| Dataset items |
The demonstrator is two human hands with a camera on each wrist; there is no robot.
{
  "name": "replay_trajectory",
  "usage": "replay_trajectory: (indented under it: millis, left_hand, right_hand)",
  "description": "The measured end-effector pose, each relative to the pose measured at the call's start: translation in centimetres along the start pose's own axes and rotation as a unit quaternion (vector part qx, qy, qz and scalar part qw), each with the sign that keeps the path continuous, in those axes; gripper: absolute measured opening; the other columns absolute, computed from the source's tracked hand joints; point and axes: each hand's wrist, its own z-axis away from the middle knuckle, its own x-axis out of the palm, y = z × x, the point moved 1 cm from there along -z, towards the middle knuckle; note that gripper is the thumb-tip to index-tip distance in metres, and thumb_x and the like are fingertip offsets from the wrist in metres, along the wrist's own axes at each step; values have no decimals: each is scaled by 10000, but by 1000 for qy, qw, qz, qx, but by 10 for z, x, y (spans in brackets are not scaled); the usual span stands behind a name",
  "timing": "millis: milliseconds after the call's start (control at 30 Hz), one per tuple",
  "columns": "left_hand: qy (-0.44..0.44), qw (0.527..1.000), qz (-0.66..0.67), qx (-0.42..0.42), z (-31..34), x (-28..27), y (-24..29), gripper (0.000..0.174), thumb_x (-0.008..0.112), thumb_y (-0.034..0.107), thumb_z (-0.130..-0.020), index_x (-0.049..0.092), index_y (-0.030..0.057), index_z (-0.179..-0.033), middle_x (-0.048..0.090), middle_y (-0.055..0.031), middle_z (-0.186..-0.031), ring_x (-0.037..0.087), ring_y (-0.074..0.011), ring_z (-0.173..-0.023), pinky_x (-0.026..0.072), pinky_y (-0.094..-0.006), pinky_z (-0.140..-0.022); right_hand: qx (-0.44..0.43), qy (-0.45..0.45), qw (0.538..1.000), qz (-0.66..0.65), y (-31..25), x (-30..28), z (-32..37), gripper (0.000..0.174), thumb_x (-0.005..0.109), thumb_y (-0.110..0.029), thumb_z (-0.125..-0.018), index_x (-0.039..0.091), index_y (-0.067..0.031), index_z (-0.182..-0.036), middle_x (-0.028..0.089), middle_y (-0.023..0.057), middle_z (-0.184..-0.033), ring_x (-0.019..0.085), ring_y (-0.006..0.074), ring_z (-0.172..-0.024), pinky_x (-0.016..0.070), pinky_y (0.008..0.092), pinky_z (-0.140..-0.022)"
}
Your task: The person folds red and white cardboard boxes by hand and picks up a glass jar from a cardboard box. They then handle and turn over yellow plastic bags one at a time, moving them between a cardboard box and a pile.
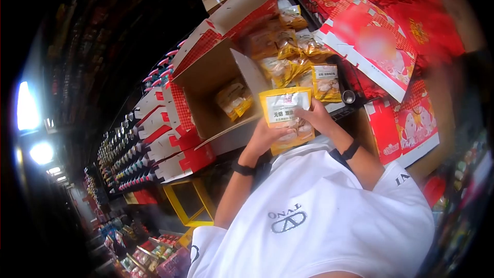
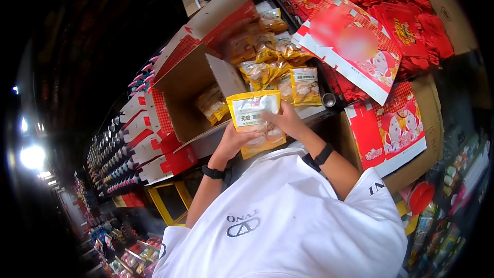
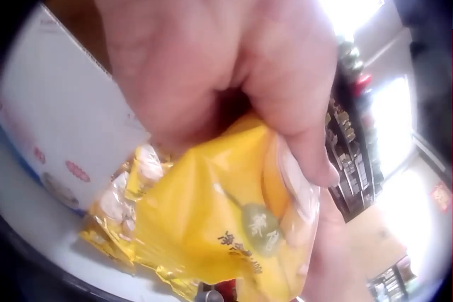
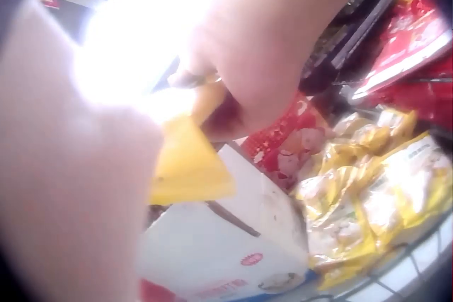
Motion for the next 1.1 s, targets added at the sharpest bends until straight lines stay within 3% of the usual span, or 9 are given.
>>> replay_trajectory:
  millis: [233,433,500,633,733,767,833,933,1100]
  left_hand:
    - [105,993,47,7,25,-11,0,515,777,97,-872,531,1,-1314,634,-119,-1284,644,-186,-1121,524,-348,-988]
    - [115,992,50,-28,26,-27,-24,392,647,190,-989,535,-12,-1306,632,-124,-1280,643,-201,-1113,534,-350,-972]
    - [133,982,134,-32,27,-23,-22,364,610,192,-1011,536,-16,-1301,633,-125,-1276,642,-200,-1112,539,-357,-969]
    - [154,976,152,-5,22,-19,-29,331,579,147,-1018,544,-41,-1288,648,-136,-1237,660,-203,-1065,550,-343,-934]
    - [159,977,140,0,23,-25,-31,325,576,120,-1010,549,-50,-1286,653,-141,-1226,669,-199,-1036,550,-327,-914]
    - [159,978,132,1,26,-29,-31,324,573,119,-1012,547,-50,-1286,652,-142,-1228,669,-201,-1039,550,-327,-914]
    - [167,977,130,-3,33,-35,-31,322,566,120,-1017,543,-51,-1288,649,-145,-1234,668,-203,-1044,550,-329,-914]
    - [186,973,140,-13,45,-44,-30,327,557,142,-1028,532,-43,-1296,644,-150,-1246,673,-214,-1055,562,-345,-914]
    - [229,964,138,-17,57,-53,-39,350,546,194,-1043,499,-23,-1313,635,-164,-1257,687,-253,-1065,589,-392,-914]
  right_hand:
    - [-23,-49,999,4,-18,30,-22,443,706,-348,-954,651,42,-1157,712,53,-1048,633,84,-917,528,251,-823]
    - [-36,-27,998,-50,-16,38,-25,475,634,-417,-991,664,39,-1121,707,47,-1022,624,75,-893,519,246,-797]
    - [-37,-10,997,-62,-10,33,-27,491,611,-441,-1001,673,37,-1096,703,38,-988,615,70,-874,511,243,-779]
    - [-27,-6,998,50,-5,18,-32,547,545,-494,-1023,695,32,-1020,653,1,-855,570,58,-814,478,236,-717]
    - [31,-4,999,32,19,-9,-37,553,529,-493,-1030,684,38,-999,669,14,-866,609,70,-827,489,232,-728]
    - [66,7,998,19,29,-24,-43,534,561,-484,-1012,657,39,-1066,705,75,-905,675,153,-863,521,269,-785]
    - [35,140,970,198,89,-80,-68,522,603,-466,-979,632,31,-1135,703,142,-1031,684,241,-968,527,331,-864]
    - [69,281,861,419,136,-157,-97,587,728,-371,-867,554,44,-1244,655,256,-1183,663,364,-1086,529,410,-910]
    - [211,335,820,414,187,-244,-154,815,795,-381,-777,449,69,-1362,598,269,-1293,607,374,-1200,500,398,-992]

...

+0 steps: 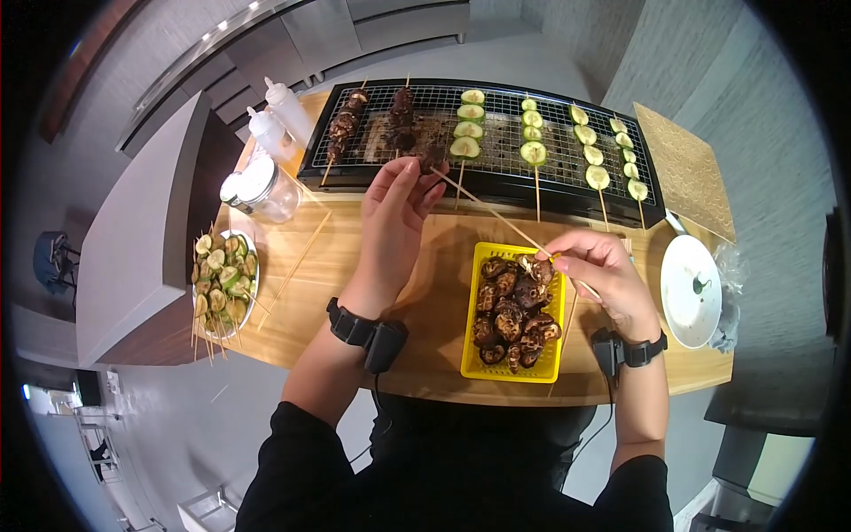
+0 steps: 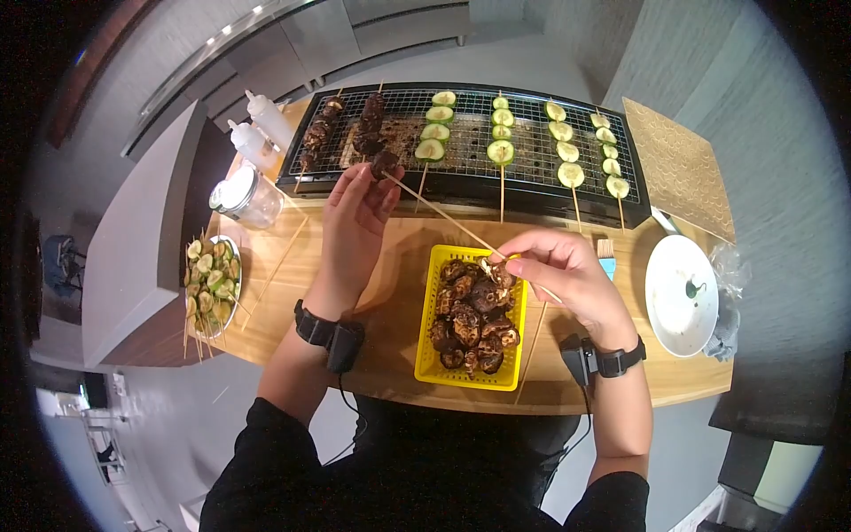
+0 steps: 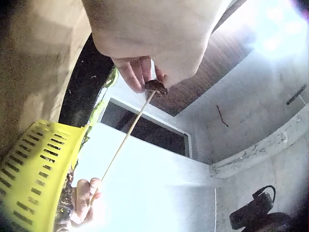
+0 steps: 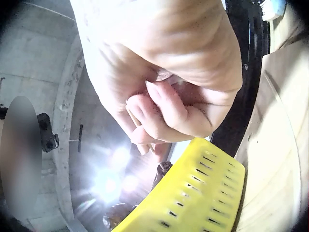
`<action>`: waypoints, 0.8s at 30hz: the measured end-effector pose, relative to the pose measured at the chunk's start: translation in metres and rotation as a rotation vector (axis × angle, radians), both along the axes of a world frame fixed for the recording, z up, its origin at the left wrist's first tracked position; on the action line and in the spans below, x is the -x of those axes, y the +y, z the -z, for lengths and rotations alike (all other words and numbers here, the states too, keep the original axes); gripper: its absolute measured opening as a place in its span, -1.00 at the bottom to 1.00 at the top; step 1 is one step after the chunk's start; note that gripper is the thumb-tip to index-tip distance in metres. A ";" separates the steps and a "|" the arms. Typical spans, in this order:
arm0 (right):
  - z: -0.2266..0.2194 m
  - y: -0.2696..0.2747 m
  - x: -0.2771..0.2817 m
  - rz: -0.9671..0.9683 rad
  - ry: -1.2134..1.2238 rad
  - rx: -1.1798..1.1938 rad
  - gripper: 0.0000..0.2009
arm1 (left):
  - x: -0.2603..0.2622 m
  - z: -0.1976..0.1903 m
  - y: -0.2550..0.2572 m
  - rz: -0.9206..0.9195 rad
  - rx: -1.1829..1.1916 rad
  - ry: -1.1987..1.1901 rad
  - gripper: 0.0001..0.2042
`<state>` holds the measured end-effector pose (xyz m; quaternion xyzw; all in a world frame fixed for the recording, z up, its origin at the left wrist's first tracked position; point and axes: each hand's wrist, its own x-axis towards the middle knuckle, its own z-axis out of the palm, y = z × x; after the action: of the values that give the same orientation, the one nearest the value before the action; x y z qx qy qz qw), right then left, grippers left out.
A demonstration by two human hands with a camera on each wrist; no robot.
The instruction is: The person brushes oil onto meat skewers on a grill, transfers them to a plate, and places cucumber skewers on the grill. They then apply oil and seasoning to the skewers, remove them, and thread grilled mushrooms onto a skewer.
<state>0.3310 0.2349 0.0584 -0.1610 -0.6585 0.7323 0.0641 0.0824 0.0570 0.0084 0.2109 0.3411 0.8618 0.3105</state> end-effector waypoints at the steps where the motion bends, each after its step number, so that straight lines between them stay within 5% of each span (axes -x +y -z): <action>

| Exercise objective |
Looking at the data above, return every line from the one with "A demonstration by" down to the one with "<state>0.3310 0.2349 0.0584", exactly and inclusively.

| Written reply |
A demonstration by two human hands with a camera on each wrist; no robot.
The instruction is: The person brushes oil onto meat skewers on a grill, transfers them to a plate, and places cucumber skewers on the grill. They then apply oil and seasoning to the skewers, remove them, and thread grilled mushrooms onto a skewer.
<state>0.3310 0.2349 0.0584 -0.1610 -0.6585 0.7323 0.0641 0.0824 0.0570 0.0084 0.2109 0.3411 0.8618 0.3105</state> end-effector waypoints at the steps where the motion bends, each after its step number, so that straight lines between them stay within 5% of each span (axes -x +y -z): <action>

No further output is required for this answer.